**Exercise prompt:** Output all entries verbatim.
[Start of Attachment]
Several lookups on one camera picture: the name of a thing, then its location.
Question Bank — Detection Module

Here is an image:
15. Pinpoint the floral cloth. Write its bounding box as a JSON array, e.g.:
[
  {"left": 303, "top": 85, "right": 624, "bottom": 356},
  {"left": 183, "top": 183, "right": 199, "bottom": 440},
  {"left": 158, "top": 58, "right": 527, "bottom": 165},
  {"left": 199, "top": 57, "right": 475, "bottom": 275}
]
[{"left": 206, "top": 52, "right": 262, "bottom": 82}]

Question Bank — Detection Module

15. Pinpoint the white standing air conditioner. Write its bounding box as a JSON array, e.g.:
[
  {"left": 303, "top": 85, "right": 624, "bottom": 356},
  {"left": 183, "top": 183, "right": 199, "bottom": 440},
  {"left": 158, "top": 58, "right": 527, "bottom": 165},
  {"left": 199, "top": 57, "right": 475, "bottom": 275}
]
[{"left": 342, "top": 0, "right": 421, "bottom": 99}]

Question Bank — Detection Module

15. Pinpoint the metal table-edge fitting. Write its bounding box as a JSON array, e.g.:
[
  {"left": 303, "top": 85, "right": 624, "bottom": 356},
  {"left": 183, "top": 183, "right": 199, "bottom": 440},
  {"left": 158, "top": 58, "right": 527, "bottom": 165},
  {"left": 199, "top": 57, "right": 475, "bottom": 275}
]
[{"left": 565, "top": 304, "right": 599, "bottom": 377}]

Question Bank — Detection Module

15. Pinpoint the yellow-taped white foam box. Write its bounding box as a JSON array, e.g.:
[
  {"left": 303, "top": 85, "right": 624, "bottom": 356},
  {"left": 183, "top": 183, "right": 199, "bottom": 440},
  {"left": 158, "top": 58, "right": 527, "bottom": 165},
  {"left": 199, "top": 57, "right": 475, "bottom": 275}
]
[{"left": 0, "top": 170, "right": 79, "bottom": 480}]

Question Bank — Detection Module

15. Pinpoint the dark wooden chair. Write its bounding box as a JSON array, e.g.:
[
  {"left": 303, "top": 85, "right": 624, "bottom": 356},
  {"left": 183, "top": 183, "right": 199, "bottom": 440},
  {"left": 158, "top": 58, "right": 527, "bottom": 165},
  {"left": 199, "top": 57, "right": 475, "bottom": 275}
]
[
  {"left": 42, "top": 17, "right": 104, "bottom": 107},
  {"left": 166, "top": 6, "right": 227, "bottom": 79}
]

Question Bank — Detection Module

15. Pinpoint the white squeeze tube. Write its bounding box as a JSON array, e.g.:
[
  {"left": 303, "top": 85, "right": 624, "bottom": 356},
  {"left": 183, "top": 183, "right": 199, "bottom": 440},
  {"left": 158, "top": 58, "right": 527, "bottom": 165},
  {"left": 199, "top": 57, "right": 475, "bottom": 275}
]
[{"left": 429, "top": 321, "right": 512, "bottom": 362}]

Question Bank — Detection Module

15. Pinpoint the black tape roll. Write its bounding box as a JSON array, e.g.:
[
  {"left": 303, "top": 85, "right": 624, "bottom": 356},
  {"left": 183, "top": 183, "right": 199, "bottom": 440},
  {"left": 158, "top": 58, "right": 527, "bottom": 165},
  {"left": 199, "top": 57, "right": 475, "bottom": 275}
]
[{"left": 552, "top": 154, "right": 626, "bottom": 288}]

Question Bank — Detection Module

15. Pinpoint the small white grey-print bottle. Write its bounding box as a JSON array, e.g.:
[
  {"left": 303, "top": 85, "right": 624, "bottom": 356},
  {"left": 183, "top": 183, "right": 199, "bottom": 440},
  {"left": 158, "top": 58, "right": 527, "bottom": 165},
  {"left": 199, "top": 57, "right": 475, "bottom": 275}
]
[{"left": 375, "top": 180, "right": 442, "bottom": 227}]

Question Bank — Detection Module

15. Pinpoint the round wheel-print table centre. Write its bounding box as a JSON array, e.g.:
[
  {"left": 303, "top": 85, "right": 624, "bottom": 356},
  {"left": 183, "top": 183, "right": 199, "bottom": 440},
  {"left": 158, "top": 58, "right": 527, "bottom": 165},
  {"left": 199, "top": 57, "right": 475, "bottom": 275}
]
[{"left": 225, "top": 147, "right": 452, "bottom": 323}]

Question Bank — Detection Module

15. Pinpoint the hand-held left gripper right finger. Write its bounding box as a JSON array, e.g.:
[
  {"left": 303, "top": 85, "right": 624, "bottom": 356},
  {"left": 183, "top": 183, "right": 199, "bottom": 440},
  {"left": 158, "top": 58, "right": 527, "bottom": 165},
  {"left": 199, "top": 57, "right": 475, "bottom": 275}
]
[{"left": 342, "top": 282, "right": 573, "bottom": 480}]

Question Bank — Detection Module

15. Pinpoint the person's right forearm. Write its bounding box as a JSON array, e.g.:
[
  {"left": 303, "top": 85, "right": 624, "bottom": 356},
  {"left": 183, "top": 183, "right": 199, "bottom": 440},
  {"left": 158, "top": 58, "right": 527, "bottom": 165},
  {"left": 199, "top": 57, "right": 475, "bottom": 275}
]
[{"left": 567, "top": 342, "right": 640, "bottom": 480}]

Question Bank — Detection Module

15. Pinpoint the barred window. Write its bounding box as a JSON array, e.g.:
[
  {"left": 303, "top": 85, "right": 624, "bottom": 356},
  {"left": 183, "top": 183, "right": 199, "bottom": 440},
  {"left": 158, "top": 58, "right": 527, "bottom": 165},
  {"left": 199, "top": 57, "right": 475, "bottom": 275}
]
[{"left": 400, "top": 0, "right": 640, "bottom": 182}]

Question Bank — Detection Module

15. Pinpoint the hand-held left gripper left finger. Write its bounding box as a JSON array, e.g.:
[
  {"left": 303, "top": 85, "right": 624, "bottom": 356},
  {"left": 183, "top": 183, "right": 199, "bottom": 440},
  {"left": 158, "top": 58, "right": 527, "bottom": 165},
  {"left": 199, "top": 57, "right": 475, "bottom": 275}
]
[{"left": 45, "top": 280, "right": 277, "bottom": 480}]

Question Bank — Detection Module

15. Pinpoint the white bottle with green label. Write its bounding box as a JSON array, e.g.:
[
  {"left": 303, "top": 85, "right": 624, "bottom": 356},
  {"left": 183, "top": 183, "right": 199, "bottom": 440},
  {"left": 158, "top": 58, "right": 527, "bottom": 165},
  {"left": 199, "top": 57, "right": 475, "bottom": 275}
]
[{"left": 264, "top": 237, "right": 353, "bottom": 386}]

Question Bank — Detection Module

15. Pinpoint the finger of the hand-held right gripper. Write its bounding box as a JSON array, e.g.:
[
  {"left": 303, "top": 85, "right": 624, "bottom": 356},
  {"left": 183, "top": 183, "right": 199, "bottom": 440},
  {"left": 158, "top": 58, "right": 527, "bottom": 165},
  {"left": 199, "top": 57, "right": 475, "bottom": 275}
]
[End of Attachment]
**Written solution:**
Several lookups on one camera picture: the name of a thing, then its location.
Question Bank — Detection Module

Here is an image:
15. Pinpoint the floral cloth. Write its bounding box as a JSON array, e.g.:
[
  {"left": 303, "top": 85, "right": 624, "bottom": 356},
  {"left": 183, "top": 183, "right": 199, "bottom": 440},
  {"left": 158, "top": 58, "right": 527, "bottom": 165},
  {"left": 199, "top": 57, "right": 475, "bottom": 275}
]
[{"left": 206, "top": 52, "right": 262, "bottom": 82}]

Question Bank — Detection Module

15. Pinpoint the white standing air conditioner. Write its bounding box as a JSON array, e.g.:
[
  {"left": 303, "top": 85, "right": 624, "bottom": 356},
  {"left": 183, "top": 183, "right": 199, "bottom": 440},
  {"left": 158, "top": 58, "right": 527, "bottom": 165},
  {"left": 199, "top": 57, "right": 475, "bottom": 275}
]
[{"left": 342, "top": 0, "right": 421, "bottom": 99}]

Question Bank — Detection Module

15. Pinpoint the metal table-edge fitting. Write its bounding box as a JSON array, e.g.:
[
  {"left": 303, "top": 85, "right": 624, "bottom": 356},
  {"left": 183, "top": 183, "right": 199, "bottom": 440},
  {"left": 158, "top": 58, "right": 527, "bottom": 165},
  {"left": 199, "top": 57, "right": 475, "bottom": 275}
]
[{"left": 565, "top": 304, "right": 599, "bottom": 377}]

Question Bank — Detection Module

15. Pinpoint the yellow-taped white foam box. Write its bounding box as a JSON array, e.g.:
[
  {"left": 303, "top": 85, "right": 624, "bottom": 356},
  {"left": 183, "top": 183, "right": 199, "bottom": 440},
  {"left": 158, "top": 58, "right": 527, "bottom": 165},
  {"left": 199, "top": 57, "right": 475, "bottom": 275}
]
[{"left": 0, "top": 170, "right": 79, "bottom": 480}]

Question Bank — Detection Module

15. Pinpoint the dark wooden chair. Write its bounding box as a JSON array, e.g.:
[
  {"left": 303, "top": 85, "right": 624, "bottom": 356},
  {"left": 183, "top": 183, "right": 199, "bottom": 440},
  {"left": 158, "top": 58, "right": 527, "bottom": 165},
  {"left": 199, "top": 57, "right": 475, "bottom": 275}
]
[
  {"left": 42, "top": 17, "right": 104, "bottom": 107},
  {"left": 166, "top": 6, "right": 227, "bottom": 79}
]

Question Bank — Detection Module

15. Pinpoint the white squeeze tube. Write its bounding box as a JSON array, e.g.:
[
  {"left": 303, "top": 85, "right": 624, "bottom": 356},
  {"left": 183, "top": 183, "right": 199, "bottom": 440},
  {"left": 158, "top": 58, "right": 527, "bottom": 165},
  {"left": 199, "top": 57, "right": 475, "bottom": 275}
]
[{"left": 429, "top": 321, "right": 512, "bottom": 362}]

Question Bank — Detection Module

15. Pinpoint the black tape roll. Write its bounding box as a JSON array, e.g.:
[
  {"left": 303, "top": 85, "right": 624, "bottom": 356},
  {"left": 183, "top": 183, "right": 199, "bottom": 440},
  {"left": 158, "top": 58, "right": 527, "bottom": 165},
  {"left": 199, "top": 57, "right": 475, "bottom": 275}
]
[{"left": 552, "top": 154, "right": 626, "bottom": 288}]

Question Bank — Detection Module

15. Pinpoint the small white grey-print bottle. Write its bounding box as a JSON array, e.g.:
[
  {"left": 303, "top": 85, "right": 624, "bottom": 356},
  {"left": 183, "top": 183, "right": 199, "bottom": 440},
  {"left": 158, "top": 58, "right": 527, "bottom": 165},
  {"left": 199, "top": 57, "right": 475, "bottom": 275}
]
[{"left": 375, "top": 180, "right": 442, "bottom": 227}]

Question Bank — Detection Module

15. Pinpoint the round wheel-print table centre. Write its bounding box as a JSON array, e.g.:
[
  {"left": 303, "top": 85, "right": 624, "bottom": 356},
  {"left": 183, "top": 183, "right": 199, "bottom": 440},
  {"left": 158, "top": 58, "right": 527, "bottom": 165},
  {"left": 199, "top": 57, "right": 475, "bottom": 275}
]
[{"left": 225, "top": 147, "right": 452, "bottom": 323}]

Question Bank — Detection Module

15. Pinpoint the hand-held left gripper right finger. Write its bounding box as a JSON array, e.g.:
[
  {"left": 303, "top": 85, "right": 624, "bottom": 356},
  {"left": 183, "top": 183, "right": 199, "bottom": 440},
  {"left": 158, "top": 58, "right": 527, "bottom": 165},
  {"left": 199, "top": 57, "right": 475, "bottom": 275}
]
[{"left": 342, "top": 282, "right": 573, "bottom": 480}]

Question Bank — Detection Module

15. Pinpoint the person's right forearm. Write its bounding box as a JSON array, e.g.:
[
  {"left": 303, "top": 85, "right": 624, "bottom": 356},
  {"left": 183, "top": 183, "right": 199, "bottom": 440},
  {"left": 158, "top": 58, "right": 527, "bottom": 165},
  {"left": 199, "top": 57, "right": 475, "bottom": 275}
]
[{"left": 567, "top": 342, "right": 640, "bottom": 480}]

Question Bank — Detection Module

15. Pinpoint the barred window. Write its bounding box as a JSON array, e.g.:
[
  {"left": 303, "top": 85, "right": 624, "bottom": 356},
  {"left": 183, "top": 183, "right": 199, "bottom": 440},
  {"left": 158, "top": 58, "right": 527, "bottom": 165},
  {"left": 199, "top": 57, "right": 475, "bottom": 275}
]
[{"left": 400, "top": 0, "right": 640, "bottom": 182}]

Question Bank — Detection Module

15. Pinpoint the hand-held left gripper left finger. Write its bounding box as a JSON array, e.g.:
[
  {"left": 303, "top": 85, "right": 624, "bottom": 356},
  {"left": 183, "top": 183, "right": 199, "bottom": 440},
  {"left": 158, "top": 58, "right": 527, "bottom": 165},
  {"left": 199, "top": 57, "right": 475, "bottom": 275}
]
[{"left": 45, "top": 280, "right": 277, "bottom": 480}]

Question Bank — Detection Module

15. Pinpoint the white bottle with green label. Write its bounding box as a JSON array, e.g.:
[
  {"left": 303, "top": 85, "right": 624, "bottom": 356},
  {"left": 183, "top": 183, "right": 199, "bottom": 440},
  {"left": 158, "top": 58, "right": 527, "bottom": 165},
  {"left": 199, "top": 57, "right": 475, "bottom": 275}
]
[{"left": 264, "top": 237, "right": 353, "bottom": 386}]

Question Bank — Detection Module

15. Pinpoint the finger of the hand-held right gripper. Write its bounding box as a JSON array, e.g.:
[
  {"left": 303, "top": 85, "right": 624, "bottom": 356},
  {"left": 183, "top": 183, "right": 199, "bottom": 440},
  {"left": 158, "top": 58, "right": 527, "bottom": 165},
  {"left": 199, "top": 57, "right": 475, "bottom": 275}
]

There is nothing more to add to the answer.